デザインウィークキョウト実行委員会は12月13日、「デザインウィークキョウト(以下、DWK)」のキックオフイベント「DWKトークセッション -京都と外国の融合がもたらす可能性-」を開催した。100社を超える企業の参加が決まったDWKの概要を説明するとともに、京都の企業と海外デザイナーのコラボレーション事例を紹介。丹波に工場を持ち、パナソニックのOEM製作などを手掛ける京都の電機メーカー、クロイ電気と、ドイツ人プロダクトデザイナーのウルフ・ワグナーが登壇し、LEDスクリーン「マトリックス」を製作した事例を語った。

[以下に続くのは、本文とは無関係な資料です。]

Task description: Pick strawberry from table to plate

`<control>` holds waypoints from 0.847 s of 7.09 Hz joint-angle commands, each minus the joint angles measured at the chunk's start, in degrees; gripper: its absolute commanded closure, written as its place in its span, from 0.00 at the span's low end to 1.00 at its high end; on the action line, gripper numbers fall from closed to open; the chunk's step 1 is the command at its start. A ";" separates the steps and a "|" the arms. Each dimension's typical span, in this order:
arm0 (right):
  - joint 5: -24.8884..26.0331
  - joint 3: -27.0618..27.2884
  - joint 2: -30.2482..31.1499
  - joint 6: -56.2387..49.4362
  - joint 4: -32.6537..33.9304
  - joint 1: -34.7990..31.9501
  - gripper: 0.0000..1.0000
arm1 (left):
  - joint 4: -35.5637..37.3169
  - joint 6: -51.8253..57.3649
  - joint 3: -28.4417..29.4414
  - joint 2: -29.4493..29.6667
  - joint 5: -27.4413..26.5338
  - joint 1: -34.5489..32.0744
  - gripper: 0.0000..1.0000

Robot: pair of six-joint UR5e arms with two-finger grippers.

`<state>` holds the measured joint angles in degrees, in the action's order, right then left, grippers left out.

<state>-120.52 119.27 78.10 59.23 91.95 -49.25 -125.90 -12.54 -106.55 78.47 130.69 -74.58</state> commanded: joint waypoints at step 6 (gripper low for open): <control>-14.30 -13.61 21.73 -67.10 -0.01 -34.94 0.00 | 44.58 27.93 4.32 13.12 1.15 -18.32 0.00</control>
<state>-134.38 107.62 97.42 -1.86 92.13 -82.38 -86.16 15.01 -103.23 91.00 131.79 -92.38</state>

クロイ電気の主力製品は住宅用照明。林伸昭・新規事業推進室室長は「LED事業に多くの企業の参入が増え、弊社は苦戦を強いられていた。新たな会社の柱になるような新規事業が必要と考え、新規事業推進室を設置した」と経緯を振り返る。工業製品から家庭用品まで幅広くデザインを手がけ、ローカルエリアとつながりグローバルなプロダクトを作る「グローバル:ローカル」プロジェクトを推進しているウルフ・ワグナーに、今までにないLED商品を作ってほしいと依頼を持ちかけた。「マトリックス」は動画を専用ソフトで処理したデータを元に内部のLEDが点灯する仕組みで、表面に強化和紙シートを使用することで柔らかい光を生み出し、独特の動きで映像を楽しめるアートデバイスだ。イベントでは、舞妓の舞を映した。これまでにない斬新なアイデアがMoMAの目に留まり、ニューヨークと表参道のMoMAデザインストアでの販売が決まった。

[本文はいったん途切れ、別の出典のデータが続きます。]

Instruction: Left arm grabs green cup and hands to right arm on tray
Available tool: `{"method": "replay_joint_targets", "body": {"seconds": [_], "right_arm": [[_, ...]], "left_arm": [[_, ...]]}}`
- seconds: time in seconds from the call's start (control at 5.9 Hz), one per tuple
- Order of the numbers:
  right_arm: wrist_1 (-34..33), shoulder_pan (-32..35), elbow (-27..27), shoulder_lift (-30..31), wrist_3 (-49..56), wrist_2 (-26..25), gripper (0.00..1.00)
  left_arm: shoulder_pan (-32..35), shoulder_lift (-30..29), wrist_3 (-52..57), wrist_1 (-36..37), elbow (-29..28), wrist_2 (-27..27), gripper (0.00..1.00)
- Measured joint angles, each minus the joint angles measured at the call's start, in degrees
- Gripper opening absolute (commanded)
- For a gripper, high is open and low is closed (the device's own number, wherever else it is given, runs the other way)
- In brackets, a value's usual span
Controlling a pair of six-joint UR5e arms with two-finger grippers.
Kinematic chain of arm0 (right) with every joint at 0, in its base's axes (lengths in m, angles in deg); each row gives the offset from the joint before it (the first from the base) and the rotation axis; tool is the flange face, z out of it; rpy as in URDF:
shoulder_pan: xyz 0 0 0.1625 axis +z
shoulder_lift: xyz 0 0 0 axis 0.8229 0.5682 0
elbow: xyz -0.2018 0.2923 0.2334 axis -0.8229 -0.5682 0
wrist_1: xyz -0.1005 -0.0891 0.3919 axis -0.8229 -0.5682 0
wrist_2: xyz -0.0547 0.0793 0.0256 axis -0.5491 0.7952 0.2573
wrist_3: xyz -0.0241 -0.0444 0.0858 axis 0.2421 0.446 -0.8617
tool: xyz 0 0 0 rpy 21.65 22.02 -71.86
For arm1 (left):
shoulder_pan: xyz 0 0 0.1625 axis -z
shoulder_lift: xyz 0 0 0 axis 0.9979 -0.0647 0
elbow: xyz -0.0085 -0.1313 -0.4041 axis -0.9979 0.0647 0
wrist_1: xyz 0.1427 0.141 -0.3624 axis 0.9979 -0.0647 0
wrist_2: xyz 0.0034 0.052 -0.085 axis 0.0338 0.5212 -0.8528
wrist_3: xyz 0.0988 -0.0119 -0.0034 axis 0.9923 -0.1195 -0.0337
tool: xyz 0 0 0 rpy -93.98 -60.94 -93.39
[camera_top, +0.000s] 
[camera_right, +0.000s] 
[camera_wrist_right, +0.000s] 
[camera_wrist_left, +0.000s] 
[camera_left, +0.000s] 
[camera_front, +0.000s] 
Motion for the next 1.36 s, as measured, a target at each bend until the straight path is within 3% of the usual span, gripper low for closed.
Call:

「『マトリックス』は一般的な照明やプロジェクターなどとは一線を画す。LEDユニットを通して、動画を光に変換するシステムを搭載した。イメージしたのは、キャンドルの火の灯(ともしび)。ゆらゆら揺れて、心地よい気持ちになるでしょう? テクノロジーを使った、新しいキャンドルライトだ。日本古来の木材を使った枠や和紙など、伝統工芸ならではのエッセンスも取り入れた」とワグナー。「クロイ電気は、私たちがイメージする日本企業そのもの、それ以上の徹底的な品質管理と高精度の技術を持つ会社だ。この工場なら何でもできる!とワクワクしたよ。ただ、彼らはOEMビジネスが主流で自社ブランドを持っていない。そこで、どんな人に向けて、どんな商品を作るか。それがクロイ電気にとってどんなブランディングになるか?そこを熟考して商品に落とし込んでいった。MoMAに置いてもらえたことは、一つの成功として名誉なことだ」と明かした。

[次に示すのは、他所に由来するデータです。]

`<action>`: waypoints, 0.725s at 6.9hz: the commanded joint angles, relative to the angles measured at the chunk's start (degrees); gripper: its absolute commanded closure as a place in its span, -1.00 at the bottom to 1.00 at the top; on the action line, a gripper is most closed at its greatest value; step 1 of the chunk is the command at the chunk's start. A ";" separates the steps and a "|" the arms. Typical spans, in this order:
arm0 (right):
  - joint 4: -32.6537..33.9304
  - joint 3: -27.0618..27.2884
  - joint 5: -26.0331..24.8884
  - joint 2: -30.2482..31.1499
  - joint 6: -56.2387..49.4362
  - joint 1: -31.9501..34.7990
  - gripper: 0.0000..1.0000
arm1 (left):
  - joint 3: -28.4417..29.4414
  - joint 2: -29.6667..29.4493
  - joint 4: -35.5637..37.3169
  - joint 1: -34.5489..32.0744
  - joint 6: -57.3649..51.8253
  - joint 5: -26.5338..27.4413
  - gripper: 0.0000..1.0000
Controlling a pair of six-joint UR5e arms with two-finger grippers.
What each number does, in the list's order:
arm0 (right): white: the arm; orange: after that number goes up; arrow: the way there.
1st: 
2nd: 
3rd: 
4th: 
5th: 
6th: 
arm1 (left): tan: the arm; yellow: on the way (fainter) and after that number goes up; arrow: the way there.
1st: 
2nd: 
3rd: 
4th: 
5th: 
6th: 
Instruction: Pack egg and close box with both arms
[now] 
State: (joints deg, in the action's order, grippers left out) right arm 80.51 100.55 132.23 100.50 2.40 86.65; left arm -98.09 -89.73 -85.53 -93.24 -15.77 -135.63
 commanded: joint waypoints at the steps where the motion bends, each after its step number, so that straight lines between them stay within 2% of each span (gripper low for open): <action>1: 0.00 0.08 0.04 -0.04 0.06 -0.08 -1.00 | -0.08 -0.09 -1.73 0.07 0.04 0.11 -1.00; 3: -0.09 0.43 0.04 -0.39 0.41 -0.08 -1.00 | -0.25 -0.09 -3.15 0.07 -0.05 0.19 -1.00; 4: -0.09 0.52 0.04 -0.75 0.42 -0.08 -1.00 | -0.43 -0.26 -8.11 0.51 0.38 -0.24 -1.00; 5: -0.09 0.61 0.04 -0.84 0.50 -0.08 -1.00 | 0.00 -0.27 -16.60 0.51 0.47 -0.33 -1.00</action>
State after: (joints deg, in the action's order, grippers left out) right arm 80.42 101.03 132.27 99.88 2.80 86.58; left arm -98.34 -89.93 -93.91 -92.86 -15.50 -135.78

林室長は「言葉の壁など不安はたくさんあったが、文化や言葉が違っても、製作工程は同じ。設計図面という共通言語があったので、思いを共有することができた。日本人の私たちでは絶対に思い浮かばなかったデザインだ。MoMAには、『壁掛けタイプを、ホテルや店舗にインテリアとして置いてもらうのが良いのでは』というアドバイスをいただいた。これまでお付き合いのなかったところと、新たな取り引きが生まれそうだ」と手応えを語った。2月21日から28日まで開催するDWKでは、こうした海外企業・デザイナーを積極的に京都に呼び込み、地場の作り手とのコミュニケーションやコラボレーション創出を促す。